Without confession, repentance and reconciliation are not possible. And because some people refuse the reality that Michael Brown was killed and Darren Wilson killed him and that we are all responsible - healing will never occur. Instead of "I'm so sorry for your loss" or "I wish that something could have been done" we hear:
"This has nothing to do with race."
"F*ck the police."
"Police have the right to defend themselves!"
"Stop rioting, stay calm and let justice take its course."
"White people will never change".
With each statement a new wall is built. With each retweet battle lines get deeper. With each news cycle the truth becomes less relevant and "winning" becomes the ultimate goal.
Why can't we see that no one is winning? If one person is afflicted, we are all disabled. There is no "us and them," it's just "us." There is nothing inspiring about systemic racism. There is no person who wins for refusing to enter into the grief and sadness of another person. He or she misses out on the core of our humanness which is we were made for community -- for loving communion with God and with one another is our purpose and the two greatest commandments. What those who refuse to enter into the pain of this moment are doing is not just wrong or messed up. It is sin and evil -- a violation of the purposes that God intended for all of us made in His image and the law He gave us.

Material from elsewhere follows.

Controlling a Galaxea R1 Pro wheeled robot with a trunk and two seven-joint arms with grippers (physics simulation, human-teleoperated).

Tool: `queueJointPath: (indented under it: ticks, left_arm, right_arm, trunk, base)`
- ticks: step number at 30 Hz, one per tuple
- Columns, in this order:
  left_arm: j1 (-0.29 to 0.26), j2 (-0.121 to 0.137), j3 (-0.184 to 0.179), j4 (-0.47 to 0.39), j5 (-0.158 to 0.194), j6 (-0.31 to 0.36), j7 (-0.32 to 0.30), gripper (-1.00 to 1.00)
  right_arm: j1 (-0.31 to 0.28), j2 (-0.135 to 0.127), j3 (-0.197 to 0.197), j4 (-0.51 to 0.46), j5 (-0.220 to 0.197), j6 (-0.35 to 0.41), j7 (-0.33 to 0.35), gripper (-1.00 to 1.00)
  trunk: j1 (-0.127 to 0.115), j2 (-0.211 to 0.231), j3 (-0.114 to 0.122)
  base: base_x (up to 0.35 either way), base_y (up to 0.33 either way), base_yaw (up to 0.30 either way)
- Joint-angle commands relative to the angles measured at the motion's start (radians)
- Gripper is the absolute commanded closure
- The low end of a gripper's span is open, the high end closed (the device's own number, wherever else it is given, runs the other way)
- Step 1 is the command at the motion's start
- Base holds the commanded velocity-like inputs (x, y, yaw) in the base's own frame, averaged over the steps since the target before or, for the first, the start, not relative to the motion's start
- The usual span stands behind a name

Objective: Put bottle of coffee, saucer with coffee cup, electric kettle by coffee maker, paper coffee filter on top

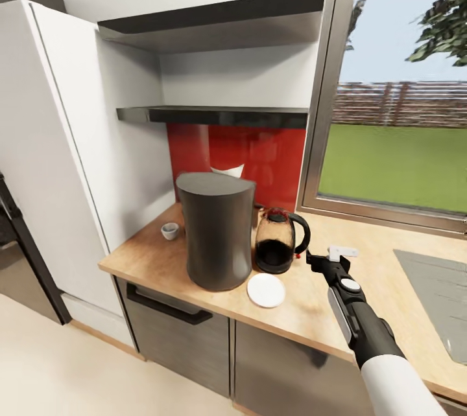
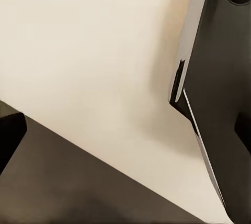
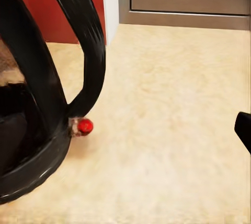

Adam and Eve were driven from the garden because they chose to do life on their terms. And we live each day in the aftermath of what happened in Eden. Will we go our own way which leads to destruction, anger, bickering and strife? Or will we enter into a life with God and face our shame and brokenness as we look to Christ and receive His grace and forgiveness embracing the invitation for Him to be Lord, Savior and King of our lives?
I am sad and I want to be like Jesus.
I am angry and I want to be like Jesus.
I am ashamed and I want to be like Jesus.
I don't know how to respond in my sadness, anger, and deep shame but God help me to think, speak and act like Jesus.
There are two groups of people in Ferguson, Fruitvale, Staten Island and across America -- just like there have always been two groups in this world. There are sheep and there are goats. There are those in Ferguson who grieve the loss of one of God's beloved and strive for forgiveness and reconciliation. Those that will sit with the widows of Eric Garner and Rafael Ramos and mourn the loss of their husbands.
And then there are those who stubbornly defend whatever position will suit their own ends.